2023, April

2023-04-28

Tried and failed to install editable version (pip install -e .) of Python packages with Fortran dependencies.
After installing all packages using conda, I ran pip install --upgrade --force-reinstall which erased everything from the conda environment and reinstalled random packages with pip. I have to reinstall the environment. For the future, I have to find how to get an interactive mode for pip install.

GradVI. Scatterplot comparing number of iterations, total runtime and ELBO between (a) GradVI compound and CAVI, and (b) GradVI direct and CAVI) for strongly correlated (\(r^2 = 0.99\)) covariates in case of multiple linear regression. Create new DSC simulation to calculate runtime of trendfiltering in higher dimension.
Meeting with Matthew. Discuss Stochastic Gradient Descent (SGD) and natural gradients. Discuss list of things to be done before the manuscript can be reviewed by Matthew.

Meeting with Ekene and Gilead. They are working on improving SparsePro using gradient descent optimization for estimating the coefficients \(w\) for functional annotations.
NPD. Fix errors in extraction of summary statistics of selected variants from PGC. Clean the R code for reading all the data.
RStudio server is not showing plots

Journal Club. Anjali discussed the article, “Adjusting for common variant polygenic scores improves yield in rare variant association analyses”, Jurgens et al, Nature Genetics 55, 544–548 (2023). Link. Using 65 traits from the UK Biobank data, the authors showed that including PGS as a fixed-effect covariate in linear mixed model analysis (using GENESIS) improved the yield and discovery power for rare variant association signal. The authors constructed PGS for each trait based on two different methods: (1) lead-SNP, and (2) PRS-CS, which applies a Bayesian regression framework to identify posterior variant effect sizes based on a continuous shrinkage prior, which is directly learnt from the data
NPD. Tidy the selection of variants from GTEx and PGC summary statistics, extract the summary statistics of selected variants from PGC, OpenGWAS and GTEx.
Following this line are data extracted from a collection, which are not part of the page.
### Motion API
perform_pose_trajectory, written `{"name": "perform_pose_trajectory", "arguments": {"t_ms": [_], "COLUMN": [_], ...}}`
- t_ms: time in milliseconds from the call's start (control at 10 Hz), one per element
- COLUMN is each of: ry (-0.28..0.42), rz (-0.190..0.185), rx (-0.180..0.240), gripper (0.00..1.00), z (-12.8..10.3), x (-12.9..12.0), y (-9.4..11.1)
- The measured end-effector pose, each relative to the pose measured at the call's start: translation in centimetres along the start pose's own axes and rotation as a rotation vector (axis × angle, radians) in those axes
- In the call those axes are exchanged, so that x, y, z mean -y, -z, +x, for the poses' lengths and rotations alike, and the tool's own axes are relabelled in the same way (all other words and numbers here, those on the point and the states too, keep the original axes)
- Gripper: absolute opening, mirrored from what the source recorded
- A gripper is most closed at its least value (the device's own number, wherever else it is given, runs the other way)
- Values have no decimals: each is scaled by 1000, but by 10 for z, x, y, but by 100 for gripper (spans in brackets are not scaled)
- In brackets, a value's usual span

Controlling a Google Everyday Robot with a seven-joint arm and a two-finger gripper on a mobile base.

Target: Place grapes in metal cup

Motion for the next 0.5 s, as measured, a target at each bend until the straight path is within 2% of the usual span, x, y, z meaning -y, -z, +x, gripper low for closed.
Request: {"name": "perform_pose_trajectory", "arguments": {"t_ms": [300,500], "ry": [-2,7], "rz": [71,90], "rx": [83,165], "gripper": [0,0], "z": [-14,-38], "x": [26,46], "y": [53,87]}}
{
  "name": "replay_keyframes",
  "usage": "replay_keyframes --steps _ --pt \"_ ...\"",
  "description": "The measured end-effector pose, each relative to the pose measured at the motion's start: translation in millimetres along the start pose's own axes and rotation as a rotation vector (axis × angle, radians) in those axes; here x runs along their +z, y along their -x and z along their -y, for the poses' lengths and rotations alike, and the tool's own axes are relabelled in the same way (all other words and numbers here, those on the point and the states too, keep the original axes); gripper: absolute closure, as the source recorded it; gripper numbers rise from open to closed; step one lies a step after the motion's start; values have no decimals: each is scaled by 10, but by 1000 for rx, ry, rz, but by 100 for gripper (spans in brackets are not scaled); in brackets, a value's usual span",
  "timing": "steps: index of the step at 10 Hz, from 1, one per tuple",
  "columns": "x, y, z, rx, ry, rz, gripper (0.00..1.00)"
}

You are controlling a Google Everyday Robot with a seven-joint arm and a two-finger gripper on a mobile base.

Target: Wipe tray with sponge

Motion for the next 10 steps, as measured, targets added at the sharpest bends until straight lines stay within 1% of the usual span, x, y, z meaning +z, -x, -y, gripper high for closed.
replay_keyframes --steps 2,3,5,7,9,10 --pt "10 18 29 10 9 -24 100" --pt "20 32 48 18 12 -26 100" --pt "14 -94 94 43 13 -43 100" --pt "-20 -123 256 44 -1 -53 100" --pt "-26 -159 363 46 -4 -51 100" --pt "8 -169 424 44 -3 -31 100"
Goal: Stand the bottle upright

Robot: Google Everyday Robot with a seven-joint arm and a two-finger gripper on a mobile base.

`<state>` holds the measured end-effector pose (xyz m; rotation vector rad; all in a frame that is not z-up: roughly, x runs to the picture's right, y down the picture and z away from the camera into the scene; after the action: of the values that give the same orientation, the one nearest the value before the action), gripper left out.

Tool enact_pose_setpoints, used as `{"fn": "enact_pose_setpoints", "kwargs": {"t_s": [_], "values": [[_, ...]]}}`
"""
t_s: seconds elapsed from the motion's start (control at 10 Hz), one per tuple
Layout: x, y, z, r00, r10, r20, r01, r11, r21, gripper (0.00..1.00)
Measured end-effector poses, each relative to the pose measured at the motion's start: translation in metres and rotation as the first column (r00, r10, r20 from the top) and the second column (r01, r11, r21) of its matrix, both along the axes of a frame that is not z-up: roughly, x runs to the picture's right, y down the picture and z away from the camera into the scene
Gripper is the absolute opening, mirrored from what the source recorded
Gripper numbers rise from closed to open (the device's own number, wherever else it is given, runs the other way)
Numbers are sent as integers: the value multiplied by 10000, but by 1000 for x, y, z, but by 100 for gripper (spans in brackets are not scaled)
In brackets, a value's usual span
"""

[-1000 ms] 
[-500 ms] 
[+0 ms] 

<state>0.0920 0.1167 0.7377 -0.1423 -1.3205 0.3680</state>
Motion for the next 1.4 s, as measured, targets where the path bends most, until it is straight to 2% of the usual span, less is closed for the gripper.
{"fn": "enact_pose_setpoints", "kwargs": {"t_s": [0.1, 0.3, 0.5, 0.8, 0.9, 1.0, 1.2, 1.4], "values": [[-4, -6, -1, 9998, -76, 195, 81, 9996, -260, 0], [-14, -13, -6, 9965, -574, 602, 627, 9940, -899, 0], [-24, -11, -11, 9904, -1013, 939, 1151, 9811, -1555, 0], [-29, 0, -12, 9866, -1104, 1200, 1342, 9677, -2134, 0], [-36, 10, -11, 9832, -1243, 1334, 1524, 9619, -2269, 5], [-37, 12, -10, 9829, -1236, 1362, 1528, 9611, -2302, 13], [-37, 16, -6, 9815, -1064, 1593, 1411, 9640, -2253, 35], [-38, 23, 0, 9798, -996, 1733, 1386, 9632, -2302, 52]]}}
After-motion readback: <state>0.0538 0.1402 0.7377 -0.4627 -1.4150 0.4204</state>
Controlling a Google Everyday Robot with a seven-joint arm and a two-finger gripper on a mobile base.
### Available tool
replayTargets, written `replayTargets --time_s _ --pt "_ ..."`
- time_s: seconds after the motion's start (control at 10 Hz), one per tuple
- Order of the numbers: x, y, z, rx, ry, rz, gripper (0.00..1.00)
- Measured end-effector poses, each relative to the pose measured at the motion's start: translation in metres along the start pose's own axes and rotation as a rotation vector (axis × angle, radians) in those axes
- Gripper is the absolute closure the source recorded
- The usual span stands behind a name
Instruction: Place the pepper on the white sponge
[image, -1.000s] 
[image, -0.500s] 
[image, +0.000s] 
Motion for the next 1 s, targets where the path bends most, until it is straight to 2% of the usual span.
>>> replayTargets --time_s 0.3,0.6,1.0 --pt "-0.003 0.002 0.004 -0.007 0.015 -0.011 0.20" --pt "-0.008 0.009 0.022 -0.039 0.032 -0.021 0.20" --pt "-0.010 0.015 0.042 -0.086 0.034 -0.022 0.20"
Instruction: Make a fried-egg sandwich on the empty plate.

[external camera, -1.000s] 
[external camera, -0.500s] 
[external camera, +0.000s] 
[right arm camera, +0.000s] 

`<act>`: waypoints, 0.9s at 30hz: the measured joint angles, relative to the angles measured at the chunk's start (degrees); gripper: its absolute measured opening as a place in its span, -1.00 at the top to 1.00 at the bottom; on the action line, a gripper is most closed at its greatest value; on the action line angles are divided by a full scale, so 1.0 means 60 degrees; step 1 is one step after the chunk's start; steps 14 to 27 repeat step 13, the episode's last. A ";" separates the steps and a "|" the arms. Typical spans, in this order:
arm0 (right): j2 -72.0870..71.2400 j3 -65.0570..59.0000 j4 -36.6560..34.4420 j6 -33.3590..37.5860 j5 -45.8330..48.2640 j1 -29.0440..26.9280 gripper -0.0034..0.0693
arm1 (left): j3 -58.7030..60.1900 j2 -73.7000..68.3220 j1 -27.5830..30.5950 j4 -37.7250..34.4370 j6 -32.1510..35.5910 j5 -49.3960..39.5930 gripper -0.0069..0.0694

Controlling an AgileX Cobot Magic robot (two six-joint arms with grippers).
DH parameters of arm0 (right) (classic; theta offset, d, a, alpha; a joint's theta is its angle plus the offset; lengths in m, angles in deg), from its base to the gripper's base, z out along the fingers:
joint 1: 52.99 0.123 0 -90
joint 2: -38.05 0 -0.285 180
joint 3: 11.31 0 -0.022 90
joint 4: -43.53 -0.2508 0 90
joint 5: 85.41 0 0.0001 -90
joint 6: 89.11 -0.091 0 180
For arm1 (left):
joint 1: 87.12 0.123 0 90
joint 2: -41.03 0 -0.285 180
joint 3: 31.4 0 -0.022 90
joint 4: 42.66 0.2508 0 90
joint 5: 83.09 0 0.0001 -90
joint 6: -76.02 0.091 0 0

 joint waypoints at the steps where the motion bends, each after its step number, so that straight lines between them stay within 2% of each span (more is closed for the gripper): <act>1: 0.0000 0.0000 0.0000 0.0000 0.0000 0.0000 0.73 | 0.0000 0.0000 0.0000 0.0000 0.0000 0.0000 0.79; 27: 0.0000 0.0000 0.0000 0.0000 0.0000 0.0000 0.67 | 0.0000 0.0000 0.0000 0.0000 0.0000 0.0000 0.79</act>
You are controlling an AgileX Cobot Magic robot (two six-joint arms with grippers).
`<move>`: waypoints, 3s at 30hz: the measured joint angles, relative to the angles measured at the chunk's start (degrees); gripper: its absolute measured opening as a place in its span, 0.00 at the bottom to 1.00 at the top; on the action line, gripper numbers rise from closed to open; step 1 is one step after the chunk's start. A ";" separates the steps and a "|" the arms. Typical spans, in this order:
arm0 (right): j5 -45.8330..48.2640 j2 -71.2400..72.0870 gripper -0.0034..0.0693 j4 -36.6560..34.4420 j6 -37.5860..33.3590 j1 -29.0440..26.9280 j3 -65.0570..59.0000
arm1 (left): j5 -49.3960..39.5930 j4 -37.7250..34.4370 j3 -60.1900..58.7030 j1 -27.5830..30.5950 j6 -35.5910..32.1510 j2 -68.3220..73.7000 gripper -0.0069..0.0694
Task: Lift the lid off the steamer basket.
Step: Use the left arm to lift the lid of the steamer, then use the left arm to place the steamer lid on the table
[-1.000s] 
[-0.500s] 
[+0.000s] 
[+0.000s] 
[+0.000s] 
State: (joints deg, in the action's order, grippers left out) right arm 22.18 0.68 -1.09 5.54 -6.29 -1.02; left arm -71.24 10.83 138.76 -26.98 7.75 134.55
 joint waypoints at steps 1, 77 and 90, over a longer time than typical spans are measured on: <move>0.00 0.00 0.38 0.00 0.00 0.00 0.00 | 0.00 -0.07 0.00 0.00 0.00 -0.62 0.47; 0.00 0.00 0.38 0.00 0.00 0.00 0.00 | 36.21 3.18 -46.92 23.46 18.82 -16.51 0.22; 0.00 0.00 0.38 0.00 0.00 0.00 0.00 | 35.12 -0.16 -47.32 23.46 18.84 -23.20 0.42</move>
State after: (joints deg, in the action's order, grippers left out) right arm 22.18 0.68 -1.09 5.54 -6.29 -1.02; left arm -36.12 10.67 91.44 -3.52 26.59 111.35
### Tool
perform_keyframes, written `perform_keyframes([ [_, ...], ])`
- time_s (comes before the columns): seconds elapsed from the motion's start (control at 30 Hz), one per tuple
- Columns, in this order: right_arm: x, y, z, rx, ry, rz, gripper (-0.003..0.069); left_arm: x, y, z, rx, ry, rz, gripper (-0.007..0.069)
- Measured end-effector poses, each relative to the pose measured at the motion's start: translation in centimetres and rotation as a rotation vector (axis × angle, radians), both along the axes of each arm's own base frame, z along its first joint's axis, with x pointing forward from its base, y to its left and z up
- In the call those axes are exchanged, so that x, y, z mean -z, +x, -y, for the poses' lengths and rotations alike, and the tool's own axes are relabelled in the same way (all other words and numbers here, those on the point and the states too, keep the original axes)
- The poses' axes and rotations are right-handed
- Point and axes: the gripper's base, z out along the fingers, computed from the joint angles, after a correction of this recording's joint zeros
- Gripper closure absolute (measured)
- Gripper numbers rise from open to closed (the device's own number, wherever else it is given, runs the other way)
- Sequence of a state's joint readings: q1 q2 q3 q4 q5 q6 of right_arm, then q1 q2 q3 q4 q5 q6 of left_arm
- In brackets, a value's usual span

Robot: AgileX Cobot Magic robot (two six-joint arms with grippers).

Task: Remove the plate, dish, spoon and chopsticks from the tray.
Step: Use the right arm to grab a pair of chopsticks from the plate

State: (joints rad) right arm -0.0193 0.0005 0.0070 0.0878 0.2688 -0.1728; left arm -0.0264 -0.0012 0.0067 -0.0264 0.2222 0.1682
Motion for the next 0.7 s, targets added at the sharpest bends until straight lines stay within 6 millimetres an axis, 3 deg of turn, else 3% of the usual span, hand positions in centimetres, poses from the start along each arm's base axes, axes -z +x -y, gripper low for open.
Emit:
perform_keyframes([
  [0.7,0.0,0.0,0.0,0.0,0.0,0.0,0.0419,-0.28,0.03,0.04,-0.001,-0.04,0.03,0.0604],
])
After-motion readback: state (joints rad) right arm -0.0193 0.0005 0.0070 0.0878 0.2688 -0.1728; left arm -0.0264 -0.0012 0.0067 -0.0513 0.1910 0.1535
Group meeting, presentation by Tatsuhiko Naito
ADSP meeting. Anjali discussed the p-value distributions from FST.
Setup RStudio at NYGC cluster.
NPD. David shared the pilot project for NPD. I looked at the data cleaning of the summary statistics.
Setup the NPD website.

GradVI. Simulation complete for linear regression with correlated variables, \(r^2 = 0.99\). Run dscquery for collecting results. Compare niter between GradVI (compound) and GradVI (direct) and mr.ash. Share figure on slack.
General Safety and Compliance Orientation

Setup navigation in Quarto journal.
Probgen Reading Club, presentation by Sei Chang
GradVI. Create new notebook for linear regression with correlated variables, find examples where GradVI converge faster than CAVI, set up DSC simulation pipeline for those examples, submit DSC job on interactive node at RCC, check jobs are running properly (no error in data generation, lasso initialization).

This is the beginning of my NYGC journal, on my third day here.